24- Google Warns Customers of 4,000 Cyber Attacks Per Month
Google has warned users of 4,000 state-sponsored cyberattacks every month, according to parent company Alphabet. The warning comes after Google previously said it sends tens of thousands of warnings every few months, leading to security upgrades among customers. Following this theme of transparency, Google disclosed that right-to-be-forgotten requests more than doubled to 65 million between 2014 and 2015. Google offers two-factor authentication for many of its applications and released plans to replace users’ passwords with trust scores, which rely on specific data, such as location, facial recognition, and walking or typing patterns to identify users, all adding up to a total score. Several banks were expected to adopt the tool in June. Cybersecurity experts have blamed numerous cyberattacks on various government-endorsed hackers. However, Kaspersky Labs researcher David Emm says it can be difficult to determine whether a nation-state was behind an attack or not.
24- In Federal Cybersecurity, People Remain the Greatest Vulnerability
Securing federal data will require fundamental changes to user behavior, as the human factor remains a key challenge to federal cybersecurity.
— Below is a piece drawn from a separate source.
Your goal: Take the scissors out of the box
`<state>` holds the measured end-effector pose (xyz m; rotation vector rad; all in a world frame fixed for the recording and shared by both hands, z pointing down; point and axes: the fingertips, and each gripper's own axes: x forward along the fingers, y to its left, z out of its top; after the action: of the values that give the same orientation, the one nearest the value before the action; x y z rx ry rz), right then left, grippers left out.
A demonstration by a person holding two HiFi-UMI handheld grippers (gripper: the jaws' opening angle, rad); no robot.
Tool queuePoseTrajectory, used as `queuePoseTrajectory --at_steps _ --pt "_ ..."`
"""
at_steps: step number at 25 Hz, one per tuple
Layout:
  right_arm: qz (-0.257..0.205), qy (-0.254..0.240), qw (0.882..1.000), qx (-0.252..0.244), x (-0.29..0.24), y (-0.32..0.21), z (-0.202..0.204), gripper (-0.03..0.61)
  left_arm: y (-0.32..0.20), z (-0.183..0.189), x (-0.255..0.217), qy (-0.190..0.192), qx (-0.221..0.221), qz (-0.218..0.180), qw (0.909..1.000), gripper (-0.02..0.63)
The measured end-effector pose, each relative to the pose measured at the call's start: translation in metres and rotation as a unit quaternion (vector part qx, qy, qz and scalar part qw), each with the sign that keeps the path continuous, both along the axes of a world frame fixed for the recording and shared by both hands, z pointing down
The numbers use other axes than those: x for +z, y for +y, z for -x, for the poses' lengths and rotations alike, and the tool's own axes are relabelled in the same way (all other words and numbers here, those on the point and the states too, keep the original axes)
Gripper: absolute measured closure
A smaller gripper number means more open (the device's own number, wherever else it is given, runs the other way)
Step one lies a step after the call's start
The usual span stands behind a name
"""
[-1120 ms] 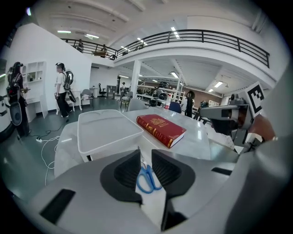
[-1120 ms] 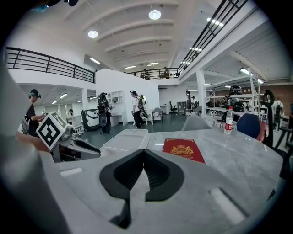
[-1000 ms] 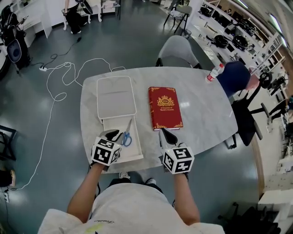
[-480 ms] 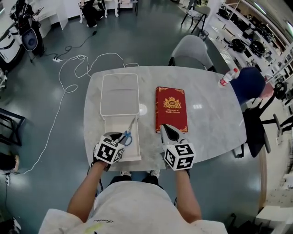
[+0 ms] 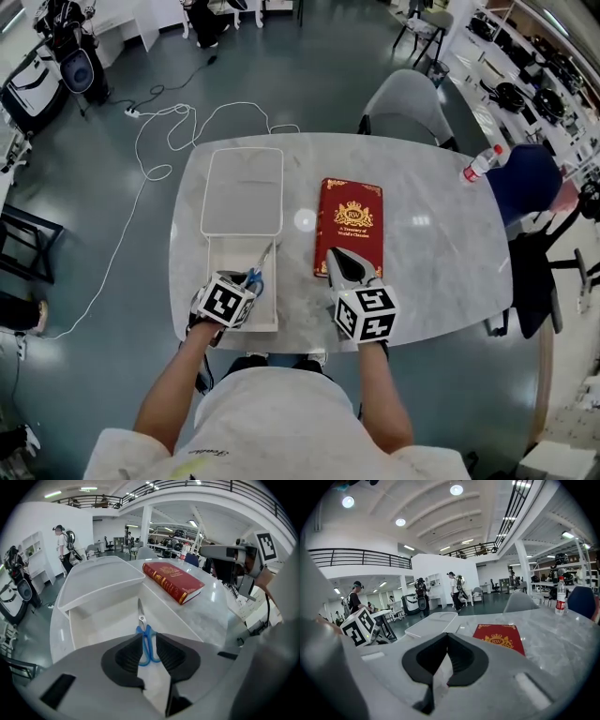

Panelists at last month’s “Executive Leadership Forum: Mitigating Data Risks in a Virtual World” event say program staff must collaborate with CIOs to ensure system security and prevent breaches. High-value assets (HVAs) must also be redefined; HVA status should only be assigned to systems crucial to an organization’s mission. Agencies should strive for a balance between limiting access to HVAs while not preventing personnel from being productive. Open source code and open data between agencies enables modernization and better problem-solving and analysis, allowing new security systems to mature. Although policies such as the Federal Information Technology Acquisition Reform Act make technology and program experts work together, collaboration is not always seamless, and can lead to security gaps. “People are still our greatest vulnerability,” said Richard Young, CIO for USDA’s Foreign Agricultural Service. “We have to embed and engrave cybersecurity DNA into our people.”